Here are some tools and techniques for finding out exactly what’s installed on your new machine.
Sure it’s new, but is it really safe?
Recently, computer vendor Lenovo got into serious hot water over its practice of installing a nasty piece of adware. The company claims it didn’t know that the program could be used for man-in-the-middle attacks. Reportedly, the Superfish code would intercept secure-sockets transmissions and unencrypt them in order to offer up additional advertising while you browsed the Internet.
The problem was so pervasive that Microsoft added Superfish detection-and-removal to its March 10 Malicious Software Removal Tool release, as noted in an MS Malware Protection Center blog post. Microsoft also updated its real-time-detection malware tools.
The problems were limited to some Lenovo laptops, but the event should be a wake-up call to anyone who’s buying a new PC.
Before I get into the details of this problem, let me come clean concerning a bit of personal paranoia. Recently, the media has issued a stream of reports about foreign countries attempting to infiltrate U.S. military computer systems. That scares me — mostly because some of the countries mentioned also make most of the digital products we consumers currently use.

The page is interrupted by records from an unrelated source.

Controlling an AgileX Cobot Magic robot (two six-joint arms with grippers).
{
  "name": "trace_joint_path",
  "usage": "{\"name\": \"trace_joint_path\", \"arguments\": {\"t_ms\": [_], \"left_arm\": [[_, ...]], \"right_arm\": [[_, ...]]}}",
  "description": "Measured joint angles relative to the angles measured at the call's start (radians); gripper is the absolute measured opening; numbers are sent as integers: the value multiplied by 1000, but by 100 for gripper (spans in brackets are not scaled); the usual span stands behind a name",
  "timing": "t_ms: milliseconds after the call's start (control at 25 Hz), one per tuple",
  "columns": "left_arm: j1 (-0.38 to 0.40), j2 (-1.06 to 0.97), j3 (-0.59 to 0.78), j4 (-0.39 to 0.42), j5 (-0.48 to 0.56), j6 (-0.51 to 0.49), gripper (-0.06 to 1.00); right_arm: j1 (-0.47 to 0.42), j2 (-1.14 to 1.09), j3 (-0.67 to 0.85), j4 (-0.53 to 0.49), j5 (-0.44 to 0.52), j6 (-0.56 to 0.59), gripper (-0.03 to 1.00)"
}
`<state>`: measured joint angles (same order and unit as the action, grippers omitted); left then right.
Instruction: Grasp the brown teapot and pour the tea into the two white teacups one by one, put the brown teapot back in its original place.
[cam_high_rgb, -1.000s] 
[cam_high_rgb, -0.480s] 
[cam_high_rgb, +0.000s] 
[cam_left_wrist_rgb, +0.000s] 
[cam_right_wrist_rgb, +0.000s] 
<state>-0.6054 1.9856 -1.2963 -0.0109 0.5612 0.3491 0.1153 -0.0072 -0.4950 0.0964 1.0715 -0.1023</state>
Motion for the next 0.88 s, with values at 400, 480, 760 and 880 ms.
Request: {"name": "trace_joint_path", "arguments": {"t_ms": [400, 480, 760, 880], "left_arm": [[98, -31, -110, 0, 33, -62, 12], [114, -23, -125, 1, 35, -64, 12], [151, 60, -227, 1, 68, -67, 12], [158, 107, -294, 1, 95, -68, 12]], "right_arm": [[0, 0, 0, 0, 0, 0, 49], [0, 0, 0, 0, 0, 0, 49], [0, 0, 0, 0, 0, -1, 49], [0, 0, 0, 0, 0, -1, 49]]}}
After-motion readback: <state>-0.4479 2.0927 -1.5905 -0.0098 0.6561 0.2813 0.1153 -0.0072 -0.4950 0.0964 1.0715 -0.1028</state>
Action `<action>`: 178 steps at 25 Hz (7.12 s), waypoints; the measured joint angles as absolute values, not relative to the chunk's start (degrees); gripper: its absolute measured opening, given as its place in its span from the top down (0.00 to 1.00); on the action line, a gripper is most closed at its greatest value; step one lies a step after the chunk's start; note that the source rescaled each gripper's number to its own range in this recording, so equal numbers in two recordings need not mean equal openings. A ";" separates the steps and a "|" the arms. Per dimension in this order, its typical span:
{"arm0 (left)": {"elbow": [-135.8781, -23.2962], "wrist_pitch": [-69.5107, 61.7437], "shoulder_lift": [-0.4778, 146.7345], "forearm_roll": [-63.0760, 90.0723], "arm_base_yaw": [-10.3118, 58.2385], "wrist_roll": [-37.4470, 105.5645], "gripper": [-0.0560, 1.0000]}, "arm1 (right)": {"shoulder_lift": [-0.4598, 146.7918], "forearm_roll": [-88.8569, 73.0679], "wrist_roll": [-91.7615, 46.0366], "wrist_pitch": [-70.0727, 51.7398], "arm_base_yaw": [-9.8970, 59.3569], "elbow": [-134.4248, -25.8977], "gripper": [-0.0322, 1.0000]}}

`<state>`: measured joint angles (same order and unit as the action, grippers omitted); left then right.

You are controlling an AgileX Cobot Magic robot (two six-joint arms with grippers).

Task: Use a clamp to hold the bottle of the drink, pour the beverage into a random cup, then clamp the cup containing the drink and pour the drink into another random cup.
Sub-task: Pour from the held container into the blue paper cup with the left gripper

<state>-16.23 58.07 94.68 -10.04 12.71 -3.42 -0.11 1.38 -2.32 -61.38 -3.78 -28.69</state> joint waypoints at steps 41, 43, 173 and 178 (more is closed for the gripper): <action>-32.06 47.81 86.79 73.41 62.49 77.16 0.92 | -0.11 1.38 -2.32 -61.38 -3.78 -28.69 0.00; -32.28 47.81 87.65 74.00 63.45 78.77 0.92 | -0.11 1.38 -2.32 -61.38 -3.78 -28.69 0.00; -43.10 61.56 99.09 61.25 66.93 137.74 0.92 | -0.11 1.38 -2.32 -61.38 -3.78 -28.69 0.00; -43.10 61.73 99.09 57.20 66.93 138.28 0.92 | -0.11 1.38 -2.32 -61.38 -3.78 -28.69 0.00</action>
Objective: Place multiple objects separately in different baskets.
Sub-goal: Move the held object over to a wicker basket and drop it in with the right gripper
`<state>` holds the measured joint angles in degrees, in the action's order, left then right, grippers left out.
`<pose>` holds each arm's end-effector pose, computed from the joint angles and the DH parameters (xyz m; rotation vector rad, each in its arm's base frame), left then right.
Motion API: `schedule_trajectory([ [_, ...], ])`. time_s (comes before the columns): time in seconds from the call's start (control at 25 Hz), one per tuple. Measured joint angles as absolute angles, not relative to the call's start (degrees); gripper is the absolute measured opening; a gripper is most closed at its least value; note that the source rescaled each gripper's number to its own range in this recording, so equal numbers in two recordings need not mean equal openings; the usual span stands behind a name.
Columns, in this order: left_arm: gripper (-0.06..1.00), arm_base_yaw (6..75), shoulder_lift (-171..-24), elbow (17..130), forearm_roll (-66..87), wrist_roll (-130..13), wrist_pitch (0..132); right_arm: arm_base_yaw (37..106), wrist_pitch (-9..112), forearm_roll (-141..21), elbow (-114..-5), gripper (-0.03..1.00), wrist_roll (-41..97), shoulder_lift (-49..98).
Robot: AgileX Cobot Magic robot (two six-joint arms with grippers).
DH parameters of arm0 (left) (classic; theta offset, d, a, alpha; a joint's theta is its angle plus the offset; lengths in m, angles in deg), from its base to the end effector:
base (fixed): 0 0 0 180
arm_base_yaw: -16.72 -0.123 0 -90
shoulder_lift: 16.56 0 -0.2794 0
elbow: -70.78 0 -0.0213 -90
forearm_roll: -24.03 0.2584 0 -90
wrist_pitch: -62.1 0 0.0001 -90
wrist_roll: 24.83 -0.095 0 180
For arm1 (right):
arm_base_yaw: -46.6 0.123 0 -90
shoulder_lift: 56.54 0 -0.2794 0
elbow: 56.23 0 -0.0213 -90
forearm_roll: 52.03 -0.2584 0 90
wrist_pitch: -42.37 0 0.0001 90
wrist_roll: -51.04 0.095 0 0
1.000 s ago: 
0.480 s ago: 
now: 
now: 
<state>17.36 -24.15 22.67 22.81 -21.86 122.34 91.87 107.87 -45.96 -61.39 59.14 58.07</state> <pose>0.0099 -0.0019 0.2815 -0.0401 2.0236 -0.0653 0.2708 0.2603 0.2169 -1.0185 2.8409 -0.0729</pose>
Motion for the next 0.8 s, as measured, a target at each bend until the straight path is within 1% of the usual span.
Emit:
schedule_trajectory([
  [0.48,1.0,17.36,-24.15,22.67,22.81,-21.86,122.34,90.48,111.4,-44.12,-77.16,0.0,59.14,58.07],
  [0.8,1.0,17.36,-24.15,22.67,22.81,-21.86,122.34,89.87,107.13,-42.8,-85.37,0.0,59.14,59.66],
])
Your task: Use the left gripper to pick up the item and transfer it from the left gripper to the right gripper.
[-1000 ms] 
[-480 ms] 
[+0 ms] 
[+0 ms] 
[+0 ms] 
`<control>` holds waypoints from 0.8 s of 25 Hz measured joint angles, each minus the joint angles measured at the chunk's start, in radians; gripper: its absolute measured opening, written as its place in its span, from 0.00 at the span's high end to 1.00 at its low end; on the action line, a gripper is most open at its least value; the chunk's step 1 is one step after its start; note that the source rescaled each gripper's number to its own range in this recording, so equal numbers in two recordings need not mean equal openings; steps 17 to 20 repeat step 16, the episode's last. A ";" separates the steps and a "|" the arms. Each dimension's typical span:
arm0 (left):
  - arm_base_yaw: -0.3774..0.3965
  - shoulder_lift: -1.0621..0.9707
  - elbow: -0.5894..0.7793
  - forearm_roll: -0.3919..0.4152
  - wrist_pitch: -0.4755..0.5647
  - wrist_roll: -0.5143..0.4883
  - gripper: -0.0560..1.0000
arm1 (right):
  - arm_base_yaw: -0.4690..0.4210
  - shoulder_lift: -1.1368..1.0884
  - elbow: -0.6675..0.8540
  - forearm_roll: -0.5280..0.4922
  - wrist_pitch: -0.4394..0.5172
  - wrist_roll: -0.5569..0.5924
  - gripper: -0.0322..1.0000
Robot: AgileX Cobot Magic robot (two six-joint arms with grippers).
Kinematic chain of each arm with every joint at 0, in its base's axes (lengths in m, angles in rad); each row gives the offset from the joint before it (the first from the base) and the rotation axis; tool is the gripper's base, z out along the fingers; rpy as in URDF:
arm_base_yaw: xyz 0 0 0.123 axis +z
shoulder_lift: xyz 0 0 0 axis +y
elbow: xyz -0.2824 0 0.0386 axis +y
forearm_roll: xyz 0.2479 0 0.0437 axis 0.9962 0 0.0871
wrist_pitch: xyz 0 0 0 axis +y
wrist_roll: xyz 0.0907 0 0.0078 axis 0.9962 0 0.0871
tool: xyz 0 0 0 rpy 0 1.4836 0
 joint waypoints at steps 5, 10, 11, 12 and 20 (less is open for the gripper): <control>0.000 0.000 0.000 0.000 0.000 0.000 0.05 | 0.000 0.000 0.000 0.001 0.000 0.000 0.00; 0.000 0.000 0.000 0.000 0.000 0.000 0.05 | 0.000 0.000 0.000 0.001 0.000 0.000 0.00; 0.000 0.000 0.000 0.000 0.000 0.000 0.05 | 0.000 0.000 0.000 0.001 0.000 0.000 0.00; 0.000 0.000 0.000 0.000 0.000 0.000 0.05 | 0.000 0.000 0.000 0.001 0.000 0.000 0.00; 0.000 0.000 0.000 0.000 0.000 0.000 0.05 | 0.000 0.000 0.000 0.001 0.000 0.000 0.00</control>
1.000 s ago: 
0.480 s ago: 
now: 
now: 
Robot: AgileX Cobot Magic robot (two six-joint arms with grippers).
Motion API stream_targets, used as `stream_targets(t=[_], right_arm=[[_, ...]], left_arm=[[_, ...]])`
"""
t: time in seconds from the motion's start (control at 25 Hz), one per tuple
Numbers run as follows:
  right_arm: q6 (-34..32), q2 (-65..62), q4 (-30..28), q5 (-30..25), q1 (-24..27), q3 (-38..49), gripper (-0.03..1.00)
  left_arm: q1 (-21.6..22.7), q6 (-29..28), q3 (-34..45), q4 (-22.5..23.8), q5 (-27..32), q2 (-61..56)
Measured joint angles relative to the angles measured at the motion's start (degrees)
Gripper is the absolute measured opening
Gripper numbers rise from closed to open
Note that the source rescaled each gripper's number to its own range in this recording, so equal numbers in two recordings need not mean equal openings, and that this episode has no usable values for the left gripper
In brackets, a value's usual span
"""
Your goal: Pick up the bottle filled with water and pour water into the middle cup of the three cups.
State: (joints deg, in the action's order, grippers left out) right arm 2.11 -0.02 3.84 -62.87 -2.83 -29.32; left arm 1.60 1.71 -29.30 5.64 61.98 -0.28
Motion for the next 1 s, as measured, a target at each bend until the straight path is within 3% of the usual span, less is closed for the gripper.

Another fact only adds to my worries. Many security communities regularly demonstrate that all digital technology can be compromised. For example, at the 2012 Black Hat security conference, researcher Jonathan Brossard showed how malware could be inserted into a PC’s BIOS or firmware. Since then, there have been other reports of vulnerabilities in our phones, routers, and possibly even our computer-aided cars.